### TRY IT
Your answer should be the lines below from the one with "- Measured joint" to the one with "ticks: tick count", both included, given again exactly and with nothing added.

### DATA SHOWN

□ □ □ □ □ □ □

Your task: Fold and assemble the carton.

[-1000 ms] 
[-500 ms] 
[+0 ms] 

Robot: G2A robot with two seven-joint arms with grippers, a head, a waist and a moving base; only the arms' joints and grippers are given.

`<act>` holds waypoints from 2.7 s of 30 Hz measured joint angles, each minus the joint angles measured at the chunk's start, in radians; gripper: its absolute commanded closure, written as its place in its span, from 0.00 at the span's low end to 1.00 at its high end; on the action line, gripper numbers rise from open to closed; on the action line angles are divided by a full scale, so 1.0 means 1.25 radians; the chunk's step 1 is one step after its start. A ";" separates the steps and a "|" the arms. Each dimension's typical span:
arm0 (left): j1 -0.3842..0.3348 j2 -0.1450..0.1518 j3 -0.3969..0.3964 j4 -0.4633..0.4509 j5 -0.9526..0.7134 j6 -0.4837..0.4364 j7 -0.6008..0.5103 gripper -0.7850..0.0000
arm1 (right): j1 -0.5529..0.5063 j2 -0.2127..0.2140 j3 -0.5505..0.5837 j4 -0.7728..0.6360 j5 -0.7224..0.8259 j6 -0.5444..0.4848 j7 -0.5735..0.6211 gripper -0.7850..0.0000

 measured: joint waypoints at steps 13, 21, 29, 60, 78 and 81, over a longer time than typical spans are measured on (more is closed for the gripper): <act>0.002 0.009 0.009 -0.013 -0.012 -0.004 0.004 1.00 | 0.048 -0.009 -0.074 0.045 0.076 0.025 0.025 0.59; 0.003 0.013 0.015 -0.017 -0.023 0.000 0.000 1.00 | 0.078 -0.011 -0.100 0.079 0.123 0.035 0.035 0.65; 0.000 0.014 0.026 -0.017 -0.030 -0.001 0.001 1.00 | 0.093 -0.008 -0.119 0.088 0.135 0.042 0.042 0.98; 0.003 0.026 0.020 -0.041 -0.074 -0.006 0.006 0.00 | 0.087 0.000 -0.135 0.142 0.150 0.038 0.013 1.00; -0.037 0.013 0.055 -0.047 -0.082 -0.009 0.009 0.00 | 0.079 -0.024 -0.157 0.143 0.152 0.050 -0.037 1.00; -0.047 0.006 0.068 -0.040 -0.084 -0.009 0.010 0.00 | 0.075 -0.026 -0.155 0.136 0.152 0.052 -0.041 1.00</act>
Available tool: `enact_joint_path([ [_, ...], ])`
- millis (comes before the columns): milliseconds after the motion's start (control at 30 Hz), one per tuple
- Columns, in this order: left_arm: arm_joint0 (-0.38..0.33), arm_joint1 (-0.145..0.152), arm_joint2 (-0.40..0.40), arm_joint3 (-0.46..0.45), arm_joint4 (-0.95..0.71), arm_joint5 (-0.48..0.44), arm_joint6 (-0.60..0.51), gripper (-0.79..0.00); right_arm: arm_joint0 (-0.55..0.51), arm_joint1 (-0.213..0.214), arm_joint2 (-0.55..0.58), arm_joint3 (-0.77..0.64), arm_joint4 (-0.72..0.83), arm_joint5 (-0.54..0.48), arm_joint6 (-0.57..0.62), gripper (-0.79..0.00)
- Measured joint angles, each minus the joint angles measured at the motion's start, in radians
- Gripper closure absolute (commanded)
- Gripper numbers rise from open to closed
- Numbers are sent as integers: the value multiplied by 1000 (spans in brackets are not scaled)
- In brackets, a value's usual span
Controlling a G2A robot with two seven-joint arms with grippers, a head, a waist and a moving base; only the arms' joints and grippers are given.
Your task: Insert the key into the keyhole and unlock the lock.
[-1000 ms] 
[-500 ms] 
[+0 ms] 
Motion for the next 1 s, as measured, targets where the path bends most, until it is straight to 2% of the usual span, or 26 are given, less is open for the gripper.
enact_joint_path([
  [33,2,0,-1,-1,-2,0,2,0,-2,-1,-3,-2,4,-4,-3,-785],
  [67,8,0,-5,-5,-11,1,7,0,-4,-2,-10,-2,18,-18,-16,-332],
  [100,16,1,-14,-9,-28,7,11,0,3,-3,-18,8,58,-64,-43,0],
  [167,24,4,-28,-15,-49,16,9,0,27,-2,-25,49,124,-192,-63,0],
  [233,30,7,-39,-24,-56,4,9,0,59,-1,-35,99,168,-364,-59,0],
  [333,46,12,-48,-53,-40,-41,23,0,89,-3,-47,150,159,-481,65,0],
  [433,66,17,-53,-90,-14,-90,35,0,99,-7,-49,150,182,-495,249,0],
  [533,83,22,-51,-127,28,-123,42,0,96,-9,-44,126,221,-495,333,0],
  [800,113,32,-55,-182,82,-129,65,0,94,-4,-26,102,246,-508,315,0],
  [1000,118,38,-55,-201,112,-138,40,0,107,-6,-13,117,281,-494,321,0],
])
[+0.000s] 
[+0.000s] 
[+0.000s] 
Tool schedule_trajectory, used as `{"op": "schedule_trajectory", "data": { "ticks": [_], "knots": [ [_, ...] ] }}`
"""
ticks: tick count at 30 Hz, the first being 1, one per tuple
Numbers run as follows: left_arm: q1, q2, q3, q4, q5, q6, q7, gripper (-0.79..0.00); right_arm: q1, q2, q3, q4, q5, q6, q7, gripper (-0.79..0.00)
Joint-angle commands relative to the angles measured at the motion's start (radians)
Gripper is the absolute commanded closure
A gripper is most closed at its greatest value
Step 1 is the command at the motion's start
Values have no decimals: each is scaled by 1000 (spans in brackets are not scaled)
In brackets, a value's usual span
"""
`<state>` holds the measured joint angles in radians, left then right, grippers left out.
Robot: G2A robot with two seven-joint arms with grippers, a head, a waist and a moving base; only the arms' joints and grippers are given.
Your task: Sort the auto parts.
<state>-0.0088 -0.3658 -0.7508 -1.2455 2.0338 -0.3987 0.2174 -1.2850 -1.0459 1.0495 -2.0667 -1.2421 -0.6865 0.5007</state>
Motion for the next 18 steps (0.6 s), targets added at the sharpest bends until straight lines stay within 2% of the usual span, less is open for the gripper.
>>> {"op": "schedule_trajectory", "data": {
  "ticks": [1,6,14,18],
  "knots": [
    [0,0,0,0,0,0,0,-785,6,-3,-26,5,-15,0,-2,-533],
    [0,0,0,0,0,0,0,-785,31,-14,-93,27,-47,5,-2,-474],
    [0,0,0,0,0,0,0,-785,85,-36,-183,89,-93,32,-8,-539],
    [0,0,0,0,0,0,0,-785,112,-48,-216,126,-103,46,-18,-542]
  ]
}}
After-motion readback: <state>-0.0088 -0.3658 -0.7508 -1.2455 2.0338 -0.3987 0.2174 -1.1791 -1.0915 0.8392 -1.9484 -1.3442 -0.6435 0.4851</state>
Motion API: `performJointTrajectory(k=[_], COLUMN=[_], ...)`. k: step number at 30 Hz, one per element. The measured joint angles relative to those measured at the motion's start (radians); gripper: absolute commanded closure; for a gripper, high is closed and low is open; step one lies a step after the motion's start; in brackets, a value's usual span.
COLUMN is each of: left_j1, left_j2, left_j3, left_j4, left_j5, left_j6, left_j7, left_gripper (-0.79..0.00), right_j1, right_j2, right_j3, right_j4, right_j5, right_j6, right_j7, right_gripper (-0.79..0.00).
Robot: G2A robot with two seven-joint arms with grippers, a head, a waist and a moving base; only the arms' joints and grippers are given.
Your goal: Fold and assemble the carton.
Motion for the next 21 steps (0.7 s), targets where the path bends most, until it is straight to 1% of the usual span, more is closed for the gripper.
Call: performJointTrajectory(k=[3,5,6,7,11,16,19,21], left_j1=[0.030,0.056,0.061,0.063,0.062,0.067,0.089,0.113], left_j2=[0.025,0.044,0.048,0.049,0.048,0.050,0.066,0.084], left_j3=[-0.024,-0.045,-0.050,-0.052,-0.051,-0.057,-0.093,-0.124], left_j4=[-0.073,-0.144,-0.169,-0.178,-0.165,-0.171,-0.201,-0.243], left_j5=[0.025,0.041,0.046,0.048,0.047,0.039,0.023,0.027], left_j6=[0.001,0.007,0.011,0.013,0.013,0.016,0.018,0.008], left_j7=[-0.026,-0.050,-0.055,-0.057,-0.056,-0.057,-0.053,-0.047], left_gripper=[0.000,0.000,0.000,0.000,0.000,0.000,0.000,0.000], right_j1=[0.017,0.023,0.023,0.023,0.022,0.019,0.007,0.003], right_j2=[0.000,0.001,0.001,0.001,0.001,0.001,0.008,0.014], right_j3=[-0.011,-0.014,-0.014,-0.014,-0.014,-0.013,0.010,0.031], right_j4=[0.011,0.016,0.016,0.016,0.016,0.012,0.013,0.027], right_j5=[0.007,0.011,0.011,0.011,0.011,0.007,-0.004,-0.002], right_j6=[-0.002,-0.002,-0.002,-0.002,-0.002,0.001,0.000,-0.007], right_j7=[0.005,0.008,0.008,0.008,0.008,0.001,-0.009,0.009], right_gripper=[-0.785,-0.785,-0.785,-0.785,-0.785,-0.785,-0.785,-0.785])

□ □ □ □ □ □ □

### RESPONSE BELOW
- Measured joint angles, each minus the joint angles measured at the motion's start, in radians
- Gripper closure absolute (commanded)
- Gripper numbers rise from open to closed
- Numbers are sent as integers: the value multiplied by 1000 (spans in brackets are not scaled)
- In brackets, a value's usual span
Controlling a G2A robot with two seven-joint arms with grippers, a head, a waist and a moving base; only the arms' joints and grippers are given.
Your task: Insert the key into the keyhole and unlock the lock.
[-1000 ms] 
[-500 ms] 
[+0 ms] 
Motion for the next 1 s, as measured, targets where the path bends most, until it is straight to 2% of the usual span, or 26 are given, less is open for the gripper.
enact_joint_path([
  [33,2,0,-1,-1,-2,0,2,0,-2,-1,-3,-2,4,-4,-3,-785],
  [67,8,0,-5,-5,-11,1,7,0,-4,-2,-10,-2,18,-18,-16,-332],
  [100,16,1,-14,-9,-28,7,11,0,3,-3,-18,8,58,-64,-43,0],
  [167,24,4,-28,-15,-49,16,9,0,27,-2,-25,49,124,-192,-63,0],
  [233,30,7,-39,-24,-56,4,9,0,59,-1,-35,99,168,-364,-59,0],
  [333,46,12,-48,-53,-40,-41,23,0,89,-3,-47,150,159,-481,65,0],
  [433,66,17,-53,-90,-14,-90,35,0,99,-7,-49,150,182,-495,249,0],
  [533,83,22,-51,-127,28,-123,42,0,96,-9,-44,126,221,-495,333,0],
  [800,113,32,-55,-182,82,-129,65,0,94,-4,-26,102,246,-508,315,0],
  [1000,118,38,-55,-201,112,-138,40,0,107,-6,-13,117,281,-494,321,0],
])
[+0.000s] 
[+0.000s] 
[+0.000s] 
Tool schedule_trajectory, used as `{"op": "schedule_trajectory", "data": { "ticks": [_], "knots": [ [_, ...] ] }}`
"""
ticks: tick count at 30 Hz, the first being 1, one per tuple

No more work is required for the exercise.